Some present-day psychologists think Freud was probably correct that many memories produced by his early therapy efforts were confabulations. People confabulate readily under states similar to hypnosis, and leading questions cause false memories that are later mistaken as real.
Freud was encouraging particular types of memories under a state resembling hypnosis. Therefore he probably did produced confabulations or perhaps a mix of true and false memories.
However, advocates for victims of child abuse tend to think Freud made a huge mistake in dismissing all eighteen early memories of sexual abuse. Childhood sexual abuse does occur and can cause troubling effects later in life.
The accuracy of memories recovered in therapy is always debatable. They are like memories retrieved under hypnosis. Some are detailed and accurate. Some are detailed and false. It is hard to tell them apart, unless a memory includes objective facts that can be checked.
Psychologist Linda Meyer Williams found that 38 of 100 women with a history of childhood sexual abuse documented in their hospital records could not remember the incidents as adults (Bower, 1993). However, memory for all life events is full of gaps. Elizabeth Loftus, a prominent memory expert, cited data showing memories of sexual abuse were forgotten (and remembered) at rates no different from other life experiences (Loftus, 1993).
Why did Freud change his mind and decide his patients were fabricating their memories? We cannot know for sure, but some scholars suggest Freud was influenced by his "nineteenth patient"–himself.
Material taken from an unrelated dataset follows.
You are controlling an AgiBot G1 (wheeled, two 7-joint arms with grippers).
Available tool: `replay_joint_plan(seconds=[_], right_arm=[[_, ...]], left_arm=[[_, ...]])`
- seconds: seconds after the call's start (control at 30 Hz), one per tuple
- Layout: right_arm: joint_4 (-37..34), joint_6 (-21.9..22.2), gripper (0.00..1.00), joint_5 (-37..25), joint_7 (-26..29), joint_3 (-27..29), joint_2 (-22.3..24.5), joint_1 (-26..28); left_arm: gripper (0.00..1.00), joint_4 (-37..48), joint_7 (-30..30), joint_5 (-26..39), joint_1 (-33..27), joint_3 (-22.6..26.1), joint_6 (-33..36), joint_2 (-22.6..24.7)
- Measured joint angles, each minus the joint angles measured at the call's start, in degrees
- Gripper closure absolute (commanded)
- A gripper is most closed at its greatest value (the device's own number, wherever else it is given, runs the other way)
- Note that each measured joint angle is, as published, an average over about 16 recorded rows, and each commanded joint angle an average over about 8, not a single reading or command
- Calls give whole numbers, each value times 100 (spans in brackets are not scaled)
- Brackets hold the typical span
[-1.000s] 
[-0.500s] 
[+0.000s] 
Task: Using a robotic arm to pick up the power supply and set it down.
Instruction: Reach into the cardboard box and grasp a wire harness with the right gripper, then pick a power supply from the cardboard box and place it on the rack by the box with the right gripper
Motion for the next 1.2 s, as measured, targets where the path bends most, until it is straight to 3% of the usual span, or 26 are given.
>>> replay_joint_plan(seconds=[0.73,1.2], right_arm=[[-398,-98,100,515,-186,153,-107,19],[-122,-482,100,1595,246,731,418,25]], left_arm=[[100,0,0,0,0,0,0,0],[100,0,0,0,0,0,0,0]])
Freud carried out a very thorough (Freudians said "heroic") self-analysis in 1897. During that time, Freud decided he and his brothers and sisters all showed signs of hysterical behavior.
If these symptoms were linked to actual childhood sexual experiences, it would imply Freud's father molested his children. That was unthinkable, so (according to this theory) Freud decided his patients' early recollections were phantasies. That let his father off the hook.
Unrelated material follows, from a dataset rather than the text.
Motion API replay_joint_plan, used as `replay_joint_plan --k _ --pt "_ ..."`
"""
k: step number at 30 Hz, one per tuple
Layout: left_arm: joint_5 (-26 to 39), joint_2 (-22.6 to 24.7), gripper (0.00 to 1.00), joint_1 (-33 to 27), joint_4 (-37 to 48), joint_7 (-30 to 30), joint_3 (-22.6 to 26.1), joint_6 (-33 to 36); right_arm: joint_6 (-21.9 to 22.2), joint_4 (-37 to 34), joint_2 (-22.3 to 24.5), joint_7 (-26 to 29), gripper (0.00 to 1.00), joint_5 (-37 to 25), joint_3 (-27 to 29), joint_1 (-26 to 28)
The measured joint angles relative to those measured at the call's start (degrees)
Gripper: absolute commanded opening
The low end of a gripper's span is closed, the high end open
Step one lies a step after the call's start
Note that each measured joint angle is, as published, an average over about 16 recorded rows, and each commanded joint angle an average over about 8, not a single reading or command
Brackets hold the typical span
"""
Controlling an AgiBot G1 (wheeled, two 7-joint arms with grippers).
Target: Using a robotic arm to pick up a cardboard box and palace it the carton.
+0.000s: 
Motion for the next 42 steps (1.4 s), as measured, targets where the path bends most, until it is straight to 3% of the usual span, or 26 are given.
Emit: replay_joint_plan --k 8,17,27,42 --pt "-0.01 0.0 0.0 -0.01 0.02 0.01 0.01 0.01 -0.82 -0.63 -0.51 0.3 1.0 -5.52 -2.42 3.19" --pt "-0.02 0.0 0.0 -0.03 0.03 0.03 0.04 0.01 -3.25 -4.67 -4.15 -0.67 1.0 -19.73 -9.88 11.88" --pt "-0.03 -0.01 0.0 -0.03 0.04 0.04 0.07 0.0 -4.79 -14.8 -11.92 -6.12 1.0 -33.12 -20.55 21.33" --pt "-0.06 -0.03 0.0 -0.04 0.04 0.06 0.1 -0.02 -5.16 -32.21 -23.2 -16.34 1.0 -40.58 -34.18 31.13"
How might his "19th patient" have influenced Freud?
There is other evidence that Freud had a hang-up about guilty fathers. Florence Rush, who researched the topic for her book, The Best Kept Secret, pointed out that Freud went to extraordinary lengths to avoid blaming fathers in print, even when it meant changing the facts. Freud referred to seductions by governesses, sisters, brothers, aunts and uncles, but never fathers.
One case described earlier–the 18-
What is evidence that Freud avoided blaming fathers?
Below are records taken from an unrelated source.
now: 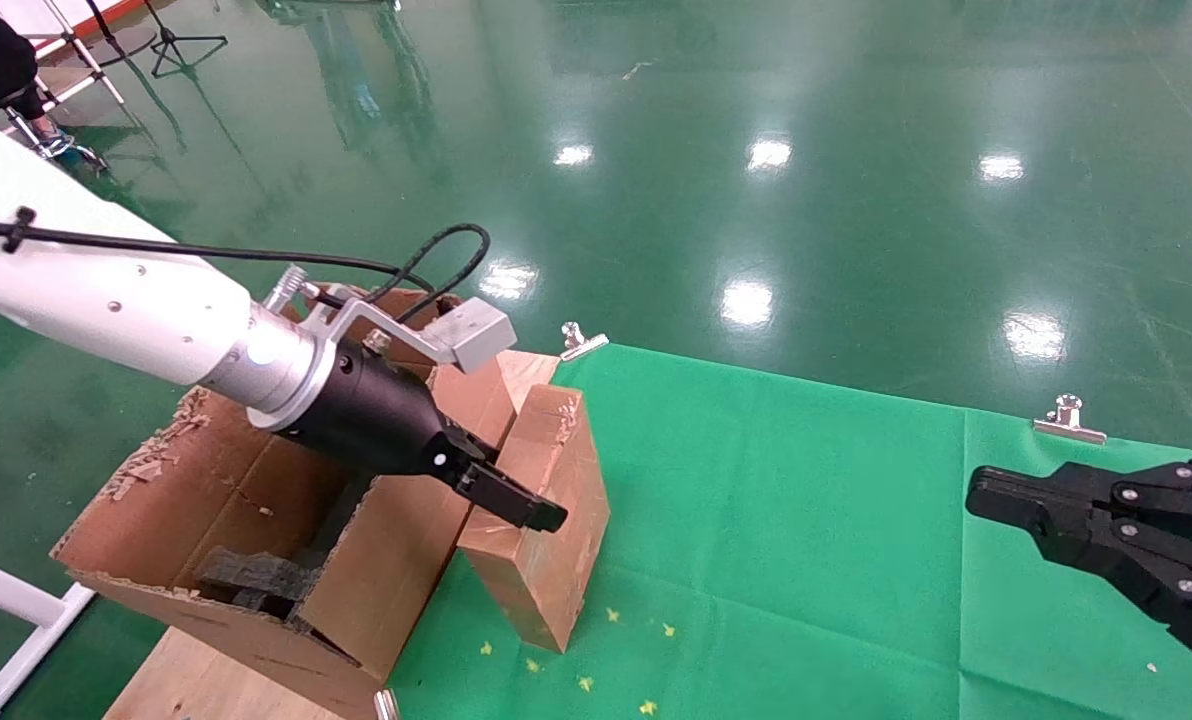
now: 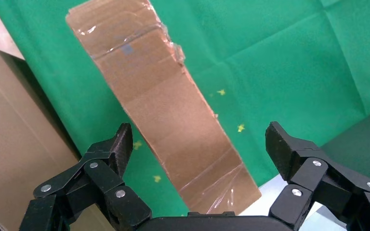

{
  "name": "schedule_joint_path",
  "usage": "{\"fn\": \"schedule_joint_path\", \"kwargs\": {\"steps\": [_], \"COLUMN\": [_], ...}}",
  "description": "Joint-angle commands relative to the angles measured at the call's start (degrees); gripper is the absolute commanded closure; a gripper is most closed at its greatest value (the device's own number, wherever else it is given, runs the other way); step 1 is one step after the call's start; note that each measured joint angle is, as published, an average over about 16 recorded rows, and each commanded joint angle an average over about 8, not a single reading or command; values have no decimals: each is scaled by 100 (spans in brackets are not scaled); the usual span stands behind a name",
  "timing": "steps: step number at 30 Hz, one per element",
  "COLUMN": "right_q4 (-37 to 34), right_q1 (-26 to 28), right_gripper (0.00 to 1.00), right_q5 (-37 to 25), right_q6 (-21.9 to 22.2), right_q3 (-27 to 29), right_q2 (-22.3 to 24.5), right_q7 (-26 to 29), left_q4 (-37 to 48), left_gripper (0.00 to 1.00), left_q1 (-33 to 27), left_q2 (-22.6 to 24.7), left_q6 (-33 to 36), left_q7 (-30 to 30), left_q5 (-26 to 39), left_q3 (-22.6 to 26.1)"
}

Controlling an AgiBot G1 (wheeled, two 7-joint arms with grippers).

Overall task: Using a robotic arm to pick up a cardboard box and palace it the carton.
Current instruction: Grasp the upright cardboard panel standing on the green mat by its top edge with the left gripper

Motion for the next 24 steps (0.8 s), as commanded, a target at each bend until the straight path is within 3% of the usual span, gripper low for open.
{"fn": "schedule_joint_path", "kwargs": {"steps": [1,3,4,7,10,12,24], "right_q4": [0,0,0,-1,-2,-2,-2], "right_q1": [0,0,0,-1,-1,-1,-1], "right_gripper": [73,48,36,0,0,0,0], "right_q5": [0,0,0,1,1,1,1], "right_q6": [0,0,0,1,1,2,1], "right_q3": [0,0,0,0,0,0,0], "right_q2": [0,0,0,0,1,1,1], "right_q7": [0,0,0,0,0,0,0], "left_q4": [18,6,-1,-31,-49,-58,-44], "left_gripper": [0,2,11,48,86,100,100], "left_q1": [-40,-57,-68,-94,-110,-115,-100], "left_q2": [31,55,69,103,121,126,104], "left_q6": [-18,-29,-32,-33,-31,-31,-35], "left_q7": [-57,-88,-99,-119,-121,-121,-121], "left_q5": [15,62,89,181,233,250,201], "left_q3": [118,195,234,337,390,406,349]}}
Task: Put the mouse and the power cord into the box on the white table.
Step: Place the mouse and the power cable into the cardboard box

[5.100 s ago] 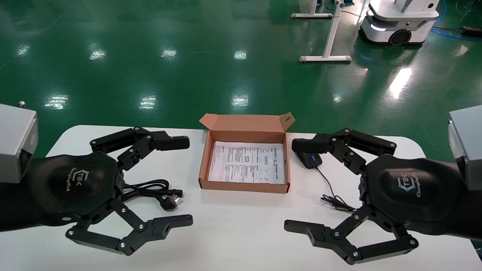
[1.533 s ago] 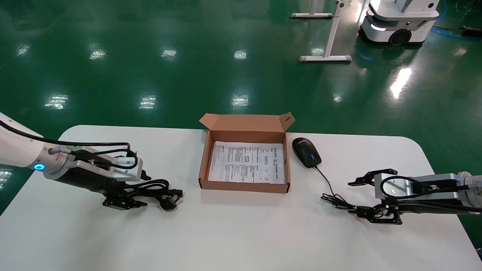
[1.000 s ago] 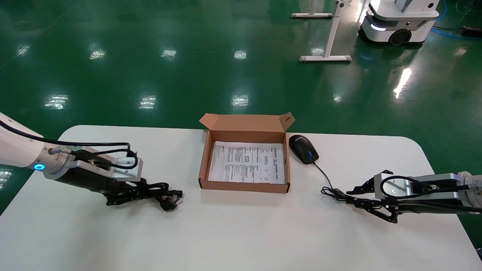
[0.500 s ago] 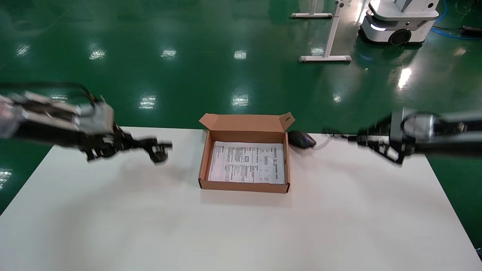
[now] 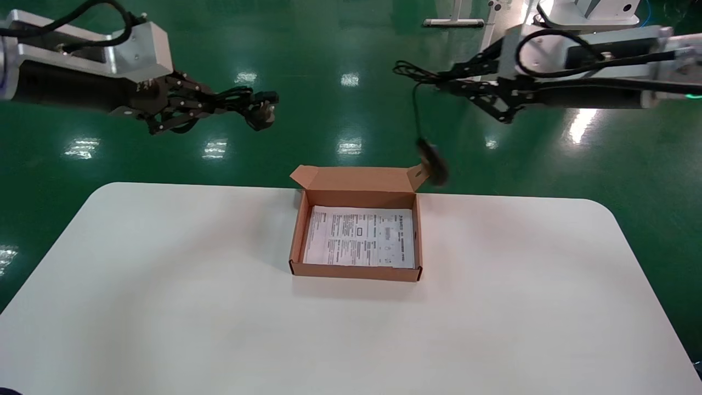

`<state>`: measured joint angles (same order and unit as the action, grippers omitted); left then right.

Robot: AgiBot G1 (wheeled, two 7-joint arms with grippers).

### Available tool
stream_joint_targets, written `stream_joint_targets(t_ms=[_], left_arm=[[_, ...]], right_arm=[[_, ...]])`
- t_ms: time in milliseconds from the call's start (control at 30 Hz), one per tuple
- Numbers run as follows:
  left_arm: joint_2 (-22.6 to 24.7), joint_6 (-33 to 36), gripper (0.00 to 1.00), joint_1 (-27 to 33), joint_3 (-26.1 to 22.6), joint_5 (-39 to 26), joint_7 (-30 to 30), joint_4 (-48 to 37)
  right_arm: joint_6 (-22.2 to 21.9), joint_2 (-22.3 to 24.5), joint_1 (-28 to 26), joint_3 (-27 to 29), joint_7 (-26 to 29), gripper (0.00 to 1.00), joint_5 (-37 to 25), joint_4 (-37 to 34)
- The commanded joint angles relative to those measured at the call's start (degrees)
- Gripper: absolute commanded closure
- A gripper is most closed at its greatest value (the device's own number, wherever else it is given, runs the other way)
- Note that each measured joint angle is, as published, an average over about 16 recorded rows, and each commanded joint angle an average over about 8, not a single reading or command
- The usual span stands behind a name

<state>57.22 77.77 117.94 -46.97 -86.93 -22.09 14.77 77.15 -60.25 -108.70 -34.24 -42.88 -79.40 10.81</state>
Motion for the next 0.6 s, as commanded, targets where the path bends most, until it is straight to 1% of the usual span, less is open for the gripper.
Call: stream_joint_targets(t_ms=[33, 300, 600], left_arm=[[1.0, -0.5, 1.0, 0.6, 0.2, 0.2, -0.1, -0.2], [3.9, -1.4, 1.0, 2.0, 0.9, 1.2, -2.8, -3.2], [5.5, -2.1, 1.0, 2.8, 1.2, 1.7, -6.7, -7.5]], right_arm=[[-0.1, -1.6, -0.1, 0.3, -0.4, 1.0, 0.5, -0.3], [0.1, -5.3, 3.0, -0.4, -3.8, 1.0, 0.0, -1.5], [0.6, -8.2, 5.2, -1.3, -6.9, 1.0, -1.0, -3.1]])
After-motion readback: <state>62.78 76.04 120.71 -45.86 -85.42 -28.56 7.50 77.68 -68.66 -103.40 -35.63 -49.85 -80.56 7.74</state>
Perhaps some of Freud's patients retrieved genuine memories and others were having false memories because of Freud's probing questions. It seems unlikely all 18 were making up their memories, but it also seems unlikely that 18 patients in a row suffered from the same problem.
What did Freud eventually decide?
With time, Freud started to put less emphasis on recollections. Eventually Freud stopped trying to eliminate symptoms one by one and concentrated on long-lasting change in the whole person (a goal he never achieved, according to some critics–Freud only published a handful of case histories, and none showed consistent long-term improvement).
Freud never minimized the importance of catharsis. He wrote in 1924:
The cathartic method was the immediate precursor of psycho-analysis; and, in spite of every extension of experience and every modification of theory, is still contained within its nucleus. (Freud, 1924)
Bower, B. (1993) Sudden recall. Science News, 144, 184-186.
Freud, S. (1924) A Short Account of Psychoanalysis. In The Standard Edition of the Works of Sigmund Freud, Vol. 19. J. Strachey (Ed.) London: Hogarth Press.
Freud, S. (1962/1896). Further remarks on the neuro-psychoses of defense. In The Complete Psychological Works of Sigmund Freud: The Standard Edition, vol. 3. J. Strachey (Ed.) London: Hogarth Press.
Loftus, E. F. (1993). The reality of repressed memories. American Psychologist, 48, 518-537.